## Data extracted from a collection
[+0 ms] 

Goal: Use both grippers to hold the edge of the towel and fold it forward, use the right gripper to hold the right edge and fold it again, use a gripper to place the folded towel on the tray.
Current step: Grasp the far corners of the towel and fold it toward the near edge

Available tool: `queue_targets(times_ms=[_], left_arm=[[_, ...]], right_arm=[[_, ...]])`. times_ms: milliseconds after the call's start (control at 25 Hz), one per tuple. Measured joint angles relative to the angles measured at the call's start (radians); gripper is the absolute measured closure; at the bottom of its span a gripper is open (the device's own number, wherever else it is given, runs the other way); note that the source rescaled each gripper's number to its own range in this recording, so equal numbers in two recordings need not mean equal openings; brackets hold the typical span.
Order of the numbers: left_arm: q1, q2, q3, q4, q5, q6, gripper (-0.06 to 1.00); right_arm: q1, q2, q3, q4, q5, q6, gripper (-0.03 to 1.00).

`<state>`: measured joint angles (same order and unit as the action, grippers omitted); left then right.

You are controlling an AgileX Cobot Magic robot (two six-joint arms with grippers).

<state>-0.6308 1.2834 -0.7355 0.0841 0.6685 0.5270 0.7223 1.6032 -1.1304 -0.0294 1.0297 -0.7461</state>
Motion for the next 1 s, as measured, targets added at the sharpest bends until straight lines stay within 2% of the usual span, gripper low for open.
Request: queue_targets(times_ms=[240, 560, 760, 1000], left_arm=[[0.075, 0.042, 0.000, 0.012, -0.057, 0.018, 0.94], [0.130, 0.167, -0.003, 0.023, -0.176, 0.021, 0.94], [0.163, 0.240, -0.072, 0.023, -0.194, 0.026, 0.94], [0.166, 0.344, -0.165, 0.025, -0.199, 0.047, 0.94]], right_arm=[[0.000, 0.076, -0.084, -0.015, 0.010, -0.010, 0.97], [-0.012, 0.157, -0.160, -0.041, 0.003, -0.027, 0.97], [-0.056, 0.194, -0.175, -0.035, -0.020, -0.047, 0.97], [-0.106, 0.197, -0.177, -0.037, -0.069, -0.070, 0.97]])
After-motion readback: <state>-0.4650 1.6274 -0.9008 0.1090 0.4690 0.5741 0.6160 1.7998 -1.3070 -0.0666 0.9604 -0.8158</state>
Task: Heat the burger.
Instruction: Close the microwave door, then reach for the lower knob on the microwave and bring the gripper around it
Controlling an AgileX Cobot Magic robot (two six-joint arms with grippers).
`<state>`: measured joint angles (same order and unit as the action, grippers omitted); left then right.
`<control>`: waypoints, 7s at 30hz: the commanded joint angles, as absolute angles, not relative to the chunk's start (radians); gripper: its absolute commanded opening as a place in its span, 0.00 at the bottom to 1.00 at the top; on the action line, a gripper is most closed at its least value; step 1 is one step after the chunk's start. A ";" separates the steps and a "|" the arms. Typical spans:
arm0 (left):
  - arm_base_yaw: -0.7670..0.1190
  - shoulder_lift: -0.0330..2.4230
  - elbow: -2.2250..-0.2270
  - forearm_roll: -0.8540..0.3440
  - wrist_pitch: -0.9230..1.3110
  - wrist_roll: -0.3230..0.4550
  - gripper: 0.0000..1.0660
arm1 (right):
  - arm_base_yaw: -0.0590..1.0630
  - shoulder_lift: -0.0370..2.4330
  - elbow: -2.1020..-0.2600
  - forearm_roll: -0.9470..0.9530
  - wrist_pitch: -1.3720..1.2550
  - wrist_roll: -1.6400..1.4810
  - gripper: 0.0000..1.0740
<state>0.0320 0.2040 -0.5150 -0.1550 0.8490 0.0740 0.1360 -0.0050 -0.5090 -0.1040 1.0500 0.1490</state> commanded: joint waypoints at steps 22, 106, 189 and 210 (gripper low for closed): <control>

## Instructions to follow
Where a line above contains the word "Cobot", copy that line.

## Task solution
You are controlling an AgileX Cobot Magic robot (two six-joint arms with grippers).
Controlling an AgileX Cobot Magic robot (two six-joint arms with grippers).

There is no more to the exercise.